Monday, September 7, 2009

Campaign (corporate) financing


On Wednesday the Supreme Court will be hearing arguments in a case, Citizens United v. the Federal Election Commission. Originally the case was about a conservative group suing the FEC so as not to have to disclose who financed a film they made and distributed last year. Since the film was "political" (i.e. sharply critical of Hillary Clinton), the question is re the requirements of the McCain Feingold Act.

However, rather than deciding the narrow case, the justices scheduled arguments for hearing "whether the law itself raised constitutional questions and it said it would reexamine a 1990 decision that said restricting corporations from spending money from their general treasuries to support or oppose political candidates did not violate constitutional guarantees of free speech." A number of people are concerned that the justices will take advantage of this opportunity to overturn the ban on direct corporate contributions to political campaigns.

Good! This blogger has long argued for a system that allows for unrestricted (more or less) contributions as long as there is concomitant disclosure (for example, see OPED20 from March of 2002, reprinted below). However, those who are in favor of campaign finance restrictions are up in arms over this anticipated "judicial activism" and are predicting disastrous consequences.
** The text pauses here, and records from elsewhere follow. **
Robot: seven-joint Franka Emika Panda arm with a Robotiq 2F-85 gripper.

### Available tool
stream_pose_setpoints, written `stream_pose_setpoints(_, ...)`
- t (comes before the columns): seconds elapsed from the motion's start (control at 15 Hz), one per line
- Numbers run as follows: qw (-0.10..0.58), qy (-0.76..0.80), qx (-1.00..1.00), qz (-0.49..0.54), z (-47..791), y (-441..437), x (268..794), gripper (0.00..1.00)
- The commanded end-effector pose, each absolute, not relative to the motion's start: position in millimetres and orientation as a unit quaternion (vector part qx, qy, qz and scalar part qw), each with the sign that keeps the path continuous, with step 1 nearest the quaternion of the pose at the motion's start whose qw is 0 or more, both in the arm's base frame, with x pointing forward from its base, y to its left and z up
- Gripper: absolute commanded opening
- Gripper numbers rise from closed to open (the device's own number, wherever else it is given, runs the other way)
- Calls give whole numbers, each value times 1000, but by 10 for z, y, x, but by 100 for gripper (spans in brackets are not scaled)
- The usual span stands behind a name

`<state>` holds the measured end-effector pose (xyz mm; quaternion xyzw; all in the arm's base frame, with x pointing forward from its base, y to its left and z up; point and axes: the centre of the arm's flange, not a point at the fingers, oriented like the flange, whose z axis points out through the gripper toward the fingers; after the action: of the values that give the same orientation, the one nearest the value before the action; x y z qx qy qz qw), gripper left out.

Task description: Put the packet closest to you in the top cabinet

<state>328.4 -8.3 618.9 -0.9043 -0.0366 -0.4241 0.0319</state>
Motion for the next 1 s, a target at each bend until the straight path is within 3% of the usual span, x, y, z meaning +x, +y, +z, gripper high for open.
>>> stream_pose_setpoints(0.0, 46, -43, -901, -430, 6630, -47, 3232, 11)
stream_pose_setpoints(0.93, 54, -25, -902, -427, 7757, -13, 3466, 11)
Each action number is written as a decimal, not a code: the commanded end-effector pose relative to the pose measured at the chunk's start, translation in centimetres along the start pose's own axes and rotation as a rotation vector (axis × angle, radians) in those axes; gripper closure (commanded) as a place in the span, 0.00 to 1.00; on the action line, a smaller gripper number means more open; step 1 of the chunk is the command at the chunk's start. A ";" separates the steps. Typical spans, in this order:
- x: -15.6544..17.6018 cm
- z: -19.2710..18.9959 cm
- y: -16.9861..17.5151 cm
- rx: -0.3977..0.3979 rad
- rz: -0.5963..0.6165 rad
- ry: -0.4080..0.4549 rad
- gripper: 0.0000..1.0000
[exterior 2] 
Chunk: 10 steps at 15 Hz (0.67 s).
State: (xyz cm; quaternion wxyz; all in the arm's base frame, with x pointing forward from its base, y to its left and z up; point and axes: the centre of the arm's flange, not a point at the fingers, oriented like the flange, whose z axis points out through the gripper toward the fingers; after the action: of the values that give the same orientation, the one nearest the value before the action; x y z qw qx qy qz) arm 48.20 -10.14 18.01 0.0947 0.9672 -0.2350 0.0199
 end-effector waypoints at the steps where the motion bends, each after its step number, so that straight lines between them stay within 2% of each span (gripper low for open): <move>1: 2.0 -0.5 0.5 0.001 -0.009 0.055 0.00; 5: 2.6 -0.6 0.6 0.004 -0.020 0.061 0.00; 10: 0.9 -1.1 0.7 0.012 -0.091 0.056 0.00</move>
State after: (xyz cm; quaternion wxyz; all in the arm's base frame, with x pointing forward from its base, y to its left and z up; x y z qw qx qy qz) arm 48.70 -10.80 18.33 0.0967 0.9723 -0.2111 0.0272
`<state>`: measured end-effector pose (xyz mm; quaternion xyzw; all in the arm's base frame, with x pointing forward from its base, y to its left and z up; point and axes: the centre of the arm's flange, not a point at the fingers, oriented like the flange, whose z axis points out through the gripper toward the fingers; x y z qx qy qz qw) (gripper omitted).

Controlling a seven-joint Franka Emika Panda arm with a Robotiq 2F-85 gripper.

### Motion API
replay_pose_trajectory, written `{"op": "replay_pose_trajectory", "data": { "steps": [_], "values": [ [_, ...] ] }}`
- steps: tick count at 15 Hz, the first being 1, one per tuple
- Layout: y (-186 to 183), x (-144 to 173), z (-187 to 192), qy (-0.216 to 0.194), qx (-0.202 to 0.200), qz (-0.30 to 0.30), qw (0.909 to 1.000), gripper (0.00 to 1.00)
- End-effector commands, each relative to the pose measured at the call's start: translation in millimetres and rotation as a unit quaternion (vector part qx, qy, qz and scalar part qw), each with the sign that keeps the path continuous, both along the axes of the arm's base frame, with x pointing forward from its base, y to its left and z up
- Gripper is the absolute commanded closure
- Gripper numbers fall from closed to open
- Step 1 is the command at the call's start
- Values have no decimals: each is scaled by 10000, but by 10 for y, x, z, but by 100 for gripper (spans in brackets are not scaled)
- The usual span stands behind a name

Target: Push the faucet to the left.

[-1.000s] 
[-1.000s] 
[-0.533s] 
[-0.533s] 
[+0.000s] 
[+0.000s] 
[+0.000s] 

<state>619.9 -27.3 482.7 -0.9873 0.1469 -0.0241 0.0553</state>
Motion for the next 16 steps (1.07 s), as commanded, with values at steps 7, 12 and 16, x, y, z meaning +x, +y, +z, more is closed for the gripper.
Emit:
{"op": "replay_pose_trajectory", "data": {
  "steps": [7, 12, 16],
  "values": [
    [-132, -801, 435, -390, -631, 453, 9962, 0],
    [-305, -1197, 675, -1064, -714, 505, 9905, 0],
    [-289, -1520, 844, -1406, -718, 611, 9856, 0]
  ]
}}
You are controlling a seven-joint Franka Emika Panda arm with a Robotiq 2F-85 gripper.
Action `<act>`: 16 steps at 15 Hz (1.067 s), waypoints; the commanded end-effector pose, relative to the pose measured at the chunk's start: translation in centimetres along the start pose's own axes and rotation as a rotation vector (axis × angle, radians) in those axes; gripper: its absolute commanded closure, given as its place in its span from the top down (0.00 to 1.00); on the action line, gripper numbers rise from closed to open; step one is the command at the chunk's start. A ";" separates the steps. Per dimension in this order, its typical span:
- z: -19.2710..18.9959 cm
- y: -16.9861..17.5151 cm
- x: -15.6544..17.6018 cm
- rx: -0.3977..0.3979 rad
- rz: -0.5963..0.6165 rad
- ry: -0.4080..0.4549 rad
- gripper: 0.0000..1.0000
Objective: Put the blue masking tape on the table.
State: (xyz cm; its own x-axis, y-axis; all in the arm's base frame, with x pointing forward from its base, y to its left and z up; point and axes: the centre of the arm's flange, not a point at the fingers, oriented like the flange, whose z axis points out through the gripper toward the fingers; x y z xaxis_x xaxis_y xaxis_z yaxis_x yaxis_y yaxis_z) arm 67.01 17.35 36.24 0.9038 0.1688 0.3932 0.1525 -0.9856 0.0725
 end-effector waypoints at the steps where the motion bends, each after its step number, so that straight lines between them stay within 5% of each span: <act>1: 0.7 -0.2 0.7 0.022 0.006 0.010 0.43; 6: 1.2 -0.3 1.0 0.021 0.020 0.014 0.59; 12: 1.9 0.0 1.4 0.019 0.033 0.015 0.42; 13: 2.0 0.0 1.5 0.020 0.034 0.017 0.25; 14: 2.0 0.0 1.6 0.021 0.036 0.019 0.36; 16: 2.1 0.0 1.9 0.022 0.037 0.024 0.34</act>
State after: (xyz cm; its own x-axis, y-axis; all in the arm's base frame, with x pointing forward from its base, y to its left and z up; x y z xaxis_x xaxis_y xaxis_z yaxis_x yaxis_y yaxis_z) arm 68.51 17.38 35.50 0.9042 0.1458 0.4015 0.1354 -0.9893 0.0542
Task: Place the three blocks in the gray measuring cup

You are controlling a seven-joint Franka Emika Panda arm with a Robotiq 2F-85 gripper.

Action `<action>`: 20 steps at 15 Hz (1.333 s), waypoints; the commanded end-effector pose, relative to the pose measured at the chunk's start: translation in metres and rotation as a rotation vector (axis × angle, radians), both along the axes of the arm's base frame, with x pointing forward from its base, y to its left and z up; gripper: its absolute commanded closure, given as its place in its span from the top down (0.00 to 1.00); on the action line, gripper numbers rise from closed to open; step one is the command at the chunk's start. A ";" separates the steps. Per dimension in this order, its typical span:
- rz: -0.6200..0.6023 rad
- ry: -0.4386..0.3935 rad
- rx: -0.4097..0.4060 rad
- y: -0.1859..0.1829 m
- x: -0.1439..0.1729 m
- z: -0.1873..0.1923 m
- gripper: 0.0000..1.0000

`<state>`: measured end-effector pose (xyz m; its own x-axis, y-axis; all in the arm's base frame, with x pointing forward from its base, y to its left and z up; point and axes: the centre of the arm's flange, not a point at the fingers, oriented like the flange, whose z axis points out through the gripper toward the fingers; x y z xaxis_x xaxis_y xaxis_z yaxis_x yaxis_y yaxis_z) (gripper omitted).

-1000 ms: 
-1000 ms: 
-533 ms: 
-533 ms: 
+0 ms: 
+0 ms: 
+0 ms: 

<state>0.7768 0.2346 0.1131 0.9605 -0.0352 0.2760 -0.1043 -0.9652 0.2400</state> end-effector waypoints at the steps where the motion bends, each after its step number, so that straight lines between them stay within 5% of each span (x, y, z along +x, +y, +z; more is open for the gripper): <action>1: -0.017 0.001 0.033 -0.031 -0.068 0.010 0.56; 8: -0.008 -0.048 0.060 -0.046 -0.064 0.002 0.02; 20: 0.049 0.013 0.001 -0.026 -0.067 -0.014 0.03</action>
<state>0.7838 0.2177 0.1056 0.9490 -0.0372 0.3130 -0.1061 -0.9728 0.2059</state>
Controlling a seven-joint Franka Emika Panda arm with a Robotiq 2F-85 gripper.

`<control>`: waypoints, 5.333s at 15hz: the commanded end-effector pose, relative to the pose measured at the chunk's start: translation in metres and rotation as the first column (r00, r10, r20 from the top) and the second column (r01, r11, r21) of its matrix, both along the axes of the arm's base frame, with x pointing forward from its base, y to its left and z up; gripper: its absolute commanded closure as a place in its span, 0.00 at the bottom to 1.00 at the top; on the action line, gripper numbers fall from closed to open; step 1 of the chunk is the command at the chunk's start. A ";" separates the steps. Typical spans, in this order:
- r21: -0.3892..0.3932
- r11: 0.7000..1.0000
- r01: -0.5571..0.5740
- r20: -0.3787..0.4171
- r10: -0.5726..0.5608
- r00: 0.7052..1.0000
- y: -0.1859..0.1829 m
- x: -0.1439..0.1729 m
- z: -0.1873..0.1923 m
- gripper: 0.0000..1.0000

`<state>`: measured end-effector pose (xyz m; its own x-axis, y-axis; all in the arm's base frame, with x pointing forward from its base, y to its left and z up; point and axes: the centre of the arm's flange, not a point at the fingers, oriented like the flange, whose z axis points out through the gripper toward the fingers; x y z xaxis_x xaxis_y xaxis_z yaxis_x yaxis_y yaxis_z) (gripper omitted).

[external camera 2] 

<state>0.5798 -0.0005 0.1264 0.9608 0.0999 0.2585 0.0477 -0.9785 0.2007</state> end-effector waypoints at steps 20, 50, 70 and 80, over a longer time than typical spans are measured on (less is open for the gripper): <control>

They don't seem to realize that no matter what laws are passed, the moneyed interests and politicians will find a way to get together! "Political action committees", "Soft money", "527 groups", etc., sound familiar? How else did expenditures in the last presidential election cycle easily top $1 Billion for the first time (see graphs above)?

Justices to Review Campaign Finance Law Constraints
A test case for Roberts
Citizens United v. Federal Election Commission at SCOTUSBlog
Citizens United v. Federal Election Commission at Scotuswiki

OPED20 Campaign Finance 'Reform' (reprint from March 2002)

A hot topic in the news is campaign finance reform. The McCain-Feingold-Cochrane Campaign Finance Reform Bill - Senate S27, has passed the Senate, while the Shays-Meehan Bipartisan Campaign Finance Reform Act - House HR 2356 - passed the House in February. Both these bills aim to regulate campaign financing by eliminating 'soft money' donations, and imposing other restrictions.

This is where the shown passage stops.